I have two programs, one written in c++, the other is in java. C++ keep sending bytes to java, overtime write out 400KB. Java keep receiving the data using the readBytes function, this function returns an integer which is the number of byte it actually read for the function call. For every send (400kb) in c++ and every read in java, I print out something, so I know c++ is 2 times faster than Java. That mean c++ is sending out the bytes in 2-times speed than java. After 10 seconds, on java side I read out zero from the byte array. But the return value of readBytes() function is still a positive number. Why behave like this? Java should return -1 if no packet or packet lost.

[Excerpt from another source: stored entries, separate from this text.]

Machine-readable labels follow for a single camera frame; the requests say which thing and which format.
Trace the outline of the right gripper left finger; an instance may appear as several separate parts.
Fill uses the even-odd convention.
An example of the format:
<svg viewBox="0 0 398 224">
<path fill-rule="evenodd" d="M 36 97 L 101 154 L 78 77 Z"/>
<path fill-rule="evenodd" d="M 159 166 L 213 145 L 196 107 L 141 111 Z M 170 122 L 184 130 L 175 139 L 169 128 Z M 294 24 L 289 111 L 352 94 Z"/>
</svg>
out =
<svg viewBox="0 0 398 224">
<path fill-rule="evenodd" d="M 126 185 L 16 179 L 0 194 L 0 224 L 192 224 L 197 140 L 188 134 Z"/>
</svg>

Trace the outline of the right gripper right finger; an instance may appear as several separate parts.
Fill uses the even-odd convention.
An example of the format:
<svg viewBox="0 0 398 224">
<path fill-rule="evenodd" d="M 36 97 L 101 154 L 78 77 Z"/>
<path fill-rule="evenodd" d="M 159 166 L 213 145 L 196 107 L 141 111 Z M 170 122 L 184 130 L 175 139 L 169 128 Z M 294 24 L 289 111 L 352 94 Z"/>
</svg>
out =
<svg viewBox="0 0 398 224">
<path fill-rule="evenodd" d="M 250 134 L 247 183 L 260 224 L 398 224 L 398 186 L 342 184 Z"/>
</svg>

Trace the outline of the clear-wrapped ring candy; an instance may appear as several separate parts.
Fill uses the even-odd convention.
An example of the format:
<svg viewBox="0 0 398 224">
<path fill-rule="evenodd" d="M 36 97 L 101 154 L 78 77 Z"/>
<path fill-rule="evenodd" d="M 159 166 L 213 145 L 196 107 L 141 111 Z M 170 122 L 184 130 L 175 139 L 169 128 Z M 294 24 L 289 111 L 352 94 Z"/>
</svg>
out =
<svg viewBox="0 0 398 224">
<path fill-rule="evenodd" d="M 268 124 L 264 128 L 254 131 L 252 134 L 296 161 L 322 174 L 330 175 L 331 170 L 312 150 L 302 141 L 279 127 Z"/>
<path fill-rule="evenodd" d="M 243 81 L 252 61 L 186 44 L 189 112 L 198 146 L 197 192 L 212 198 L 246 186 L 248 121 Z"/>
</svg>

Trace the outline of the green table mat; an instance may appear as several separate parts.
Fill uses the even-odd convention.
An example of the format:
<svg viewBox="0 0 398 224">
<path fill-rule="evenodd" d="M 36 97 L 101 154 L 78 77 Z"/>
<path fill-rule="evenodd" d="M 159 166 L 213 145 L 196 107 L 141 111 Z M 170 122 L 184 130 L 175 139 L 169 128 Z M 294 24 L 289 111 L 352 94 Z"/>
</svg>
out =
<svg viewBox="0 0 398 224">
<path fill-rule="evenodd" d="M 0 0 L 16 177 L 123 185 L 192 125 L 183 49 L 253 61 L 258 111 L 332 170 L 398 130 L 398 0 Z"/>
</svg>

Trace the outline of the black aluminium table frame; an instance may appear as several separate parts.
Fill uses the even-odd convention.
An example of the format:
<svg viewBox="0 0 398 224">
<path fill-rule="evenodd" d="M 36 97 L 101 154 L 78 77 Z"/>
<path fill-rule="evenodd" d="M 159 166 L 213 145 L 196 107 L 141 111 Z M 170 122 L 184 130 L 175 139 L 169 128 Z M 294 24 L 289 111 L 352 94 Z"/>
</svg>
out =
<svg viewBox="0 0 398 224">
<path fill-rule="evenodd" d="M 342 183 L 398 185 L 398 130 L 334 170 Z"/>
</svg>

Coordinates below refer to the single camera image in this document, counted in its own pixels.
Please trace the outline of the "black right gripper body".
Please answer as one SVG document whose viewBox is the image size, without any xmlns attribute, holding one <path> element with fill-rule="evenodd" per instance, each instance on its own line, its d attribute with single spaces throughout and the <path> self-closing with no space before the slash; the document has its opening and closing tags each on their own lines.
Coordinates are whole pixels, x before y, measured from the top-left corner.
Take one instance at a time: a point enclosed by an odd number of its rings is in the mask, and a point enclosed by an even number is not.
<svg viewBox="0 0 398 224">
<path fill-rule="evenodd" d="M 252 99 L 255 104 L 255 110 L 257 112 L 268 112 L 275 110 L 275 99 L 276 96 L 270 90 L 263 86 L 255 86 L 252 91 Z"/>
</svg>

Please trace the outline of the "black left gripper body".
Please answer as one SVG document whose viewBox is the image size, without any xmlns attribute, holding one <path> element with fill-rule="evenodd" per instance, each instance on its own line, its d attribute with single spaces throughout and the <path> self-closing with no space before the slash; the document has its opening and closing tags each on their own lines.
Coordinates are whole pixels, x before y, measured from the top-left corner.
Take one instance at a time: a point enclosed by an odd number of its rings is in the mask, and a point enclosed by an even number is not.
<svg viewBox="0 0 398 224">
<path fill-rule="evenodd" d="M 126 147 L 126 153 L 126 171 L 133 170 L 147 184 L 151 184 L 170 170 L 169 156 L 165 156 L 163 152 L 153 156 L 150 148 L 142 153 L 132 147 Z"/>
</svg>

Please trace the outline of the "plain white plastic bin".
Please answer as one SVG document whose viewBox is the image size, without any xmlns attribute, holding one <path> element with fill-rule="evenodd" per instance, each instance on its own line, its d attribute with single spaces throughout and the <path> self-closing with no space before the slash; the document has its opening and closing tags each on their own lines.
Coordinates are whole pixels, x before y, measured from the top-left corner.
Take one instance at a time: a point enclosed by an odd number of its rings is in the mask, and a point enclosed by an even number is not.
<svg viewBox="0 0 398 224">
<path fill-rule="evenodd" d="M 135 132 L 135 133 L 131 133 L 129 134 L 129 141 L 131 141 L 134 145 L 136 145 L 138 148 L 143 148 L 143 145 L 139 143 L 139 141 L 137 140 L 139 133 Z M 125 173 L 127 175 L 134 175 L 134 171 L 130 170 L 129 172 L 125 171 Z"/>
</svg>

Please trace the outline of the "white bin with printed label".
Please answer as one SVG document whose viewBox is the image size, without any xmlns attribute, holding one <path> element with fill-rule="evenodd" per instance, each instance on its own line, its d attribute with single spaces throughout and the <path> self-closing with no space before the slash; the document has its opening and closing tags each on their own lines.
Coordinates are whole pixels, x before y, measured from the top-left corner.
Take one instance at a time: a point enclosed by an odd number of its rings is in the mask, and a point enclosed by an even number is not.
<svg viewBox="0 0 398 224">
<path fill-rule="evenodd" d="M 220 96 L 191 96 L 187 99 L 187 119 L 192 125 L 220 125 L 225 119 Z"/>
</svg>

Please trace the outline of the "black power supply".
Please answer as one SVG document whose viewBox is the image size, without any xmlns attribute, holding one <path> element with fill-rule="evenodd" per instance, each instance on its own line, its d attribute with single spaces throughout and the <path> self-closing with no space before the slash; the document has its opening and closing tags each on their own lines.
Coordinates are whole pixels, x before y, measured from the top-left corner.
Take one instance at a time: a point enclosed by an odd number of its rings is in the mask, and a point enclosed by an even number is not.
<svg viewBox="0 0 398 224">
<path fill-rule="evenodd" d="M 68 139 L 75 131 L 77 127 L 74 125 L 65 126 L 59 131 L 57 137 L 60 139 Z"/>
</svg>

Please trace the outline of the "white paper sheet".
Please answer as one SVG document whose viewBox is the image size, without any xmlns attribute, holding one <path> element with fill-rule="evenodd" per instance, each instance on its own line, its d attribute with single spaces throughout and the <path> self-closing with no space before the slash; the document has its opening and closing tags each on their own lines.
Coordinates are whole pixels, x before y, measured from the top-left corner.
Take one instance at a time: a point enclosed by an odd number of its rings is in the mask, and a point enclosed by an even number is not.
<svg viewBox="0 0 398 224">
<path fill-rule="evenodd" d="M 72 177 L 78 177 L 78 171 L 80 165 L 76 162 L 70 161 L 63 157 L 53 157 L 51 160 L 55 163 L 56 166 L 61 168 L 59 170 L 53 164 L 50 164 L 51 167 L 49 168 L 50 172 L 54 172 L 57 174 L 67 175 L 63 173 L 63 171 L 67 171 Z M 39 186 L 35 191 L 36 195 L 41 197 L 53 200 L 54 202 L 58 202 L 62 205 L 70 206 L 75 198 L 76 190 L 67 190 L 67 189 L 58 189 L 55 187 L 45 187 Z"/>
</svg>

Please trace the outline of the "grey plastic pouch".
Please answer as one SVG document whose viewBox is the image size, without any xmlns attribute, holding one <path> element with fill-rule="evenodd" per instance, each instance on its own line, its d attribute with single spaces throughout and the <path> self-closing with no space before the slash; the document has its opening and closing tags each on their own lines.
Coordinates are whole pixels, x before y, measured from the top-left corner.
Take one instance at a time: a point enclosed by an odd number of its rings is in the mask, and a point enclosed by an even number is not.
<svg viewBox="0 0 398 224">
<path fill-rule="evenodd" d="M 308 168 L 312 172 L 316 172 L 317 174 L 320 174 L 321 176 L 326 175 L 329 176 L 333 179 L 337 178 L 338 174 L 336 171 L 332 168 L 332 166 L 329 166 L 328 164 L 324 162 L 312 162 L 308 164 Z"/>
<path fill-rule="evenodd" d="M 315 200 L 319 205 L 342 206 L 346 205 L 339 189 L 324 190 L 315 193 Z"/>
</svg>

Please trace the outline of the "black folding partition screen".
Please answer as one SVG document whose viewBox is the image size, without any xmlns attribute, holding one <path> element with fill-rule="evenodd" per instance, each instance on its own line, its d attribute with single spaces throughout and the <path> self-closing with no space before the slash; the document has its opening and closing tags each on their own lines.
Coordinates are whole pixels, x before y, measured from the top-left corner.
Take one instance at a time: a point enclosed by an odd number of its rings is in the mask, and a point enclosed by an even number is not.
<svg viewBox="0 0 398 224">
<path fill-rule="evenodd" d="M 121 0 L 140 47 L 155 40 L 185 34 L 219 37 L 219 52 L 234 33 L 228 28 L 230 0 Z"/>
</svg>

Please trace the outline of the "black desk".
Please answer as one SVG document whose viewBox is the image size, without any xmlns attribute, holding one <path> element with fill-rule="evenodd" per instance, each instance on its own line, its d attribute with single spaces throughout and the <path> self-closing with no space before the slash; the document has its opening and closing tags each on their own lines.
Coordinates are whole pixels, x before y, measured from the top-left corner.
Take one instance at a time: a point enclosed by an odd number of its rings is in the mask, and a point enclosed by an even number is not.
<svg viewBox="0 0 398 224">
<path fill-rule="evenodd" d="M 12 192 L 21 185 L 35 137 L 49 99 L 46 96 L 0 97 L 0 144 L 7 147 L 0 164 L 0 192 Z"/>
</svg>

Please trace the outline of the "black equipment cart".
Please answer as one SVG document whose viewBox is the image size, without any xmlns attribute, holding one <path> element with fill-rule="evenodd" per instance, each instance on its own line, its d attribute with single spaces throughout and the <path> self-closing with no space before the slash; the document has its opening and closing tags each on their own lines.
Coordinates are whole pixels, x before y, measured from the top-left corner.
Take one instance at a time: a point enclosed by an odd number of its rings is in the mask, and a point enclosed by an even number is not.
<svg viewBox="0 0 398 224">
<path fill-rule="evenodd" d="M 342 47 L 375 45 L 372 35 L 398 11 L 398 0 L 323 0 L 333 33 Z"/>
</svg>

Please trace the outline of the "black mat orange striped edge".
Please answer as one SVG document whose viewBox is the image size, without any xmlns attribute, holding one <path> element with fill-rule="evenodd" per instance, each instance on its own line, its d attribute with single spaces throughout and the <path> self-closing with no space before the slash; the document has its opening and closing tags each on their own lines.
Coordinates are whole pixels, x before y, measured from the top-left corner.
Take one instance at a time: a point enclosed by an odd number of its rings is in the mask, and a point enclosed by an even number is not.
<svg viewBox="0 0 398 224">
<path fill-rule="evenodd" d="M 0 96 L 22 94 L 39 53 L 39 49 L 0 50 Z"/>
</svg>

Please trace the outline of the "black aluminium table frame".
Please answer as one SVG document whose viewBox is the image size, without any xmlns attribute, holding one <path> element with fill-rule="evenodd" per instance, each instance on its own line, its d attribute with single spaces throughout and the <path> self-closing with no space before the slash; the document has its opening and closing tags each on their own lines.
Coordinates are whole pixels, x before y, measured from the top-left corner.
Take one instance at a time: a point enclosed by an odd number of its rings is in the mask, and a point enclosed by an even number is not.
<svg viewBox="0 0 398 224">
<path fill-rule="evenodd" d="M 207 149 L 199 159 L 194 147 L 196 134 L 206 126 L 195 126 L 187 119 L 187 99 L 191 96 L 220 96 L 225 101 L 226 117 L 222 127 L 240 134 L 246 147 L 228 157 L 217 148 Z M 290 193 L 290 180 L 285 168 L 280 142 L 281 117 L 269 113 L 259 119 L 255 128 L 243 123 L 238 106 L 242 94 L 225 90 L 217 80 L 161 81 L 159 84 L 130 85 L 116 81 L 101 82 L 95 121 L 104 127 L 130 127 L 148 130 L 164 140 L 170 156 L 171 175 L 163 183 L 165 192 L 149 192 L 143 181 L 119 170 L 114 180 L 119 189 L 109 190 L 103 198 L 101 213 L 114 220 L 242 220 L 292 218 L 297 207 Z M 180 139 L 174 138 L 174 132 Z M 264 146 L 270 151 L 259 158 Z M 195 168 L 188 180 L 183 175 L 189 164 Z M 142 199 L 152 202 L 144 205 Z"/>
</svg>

To fix this problem, for every 400kb read from java, I write out the string “end” to c++, c++ have to receive that “end” string before send out another 400kb. So c++ and java are doing handshaking, they align they send speed and write speed, preventing the c++ is sending faster than java. Now, I get all the bytes correctly. So in http, server side and client side *MUST* do handshake. (Correct me if I am wrong)
If the wget is doing handshake to apache server, even in a very slow network, we are very hard to have packet lost. Unless the bandwidth still can’t send out the bytes array in ONE single send() function. But in real case, we usually split the data into very small piece, let say 4KB. So we are very very hard to see packet lost. This explains why I can’t see packet lost/ECN, even I use wget to use up the whole bandwidth.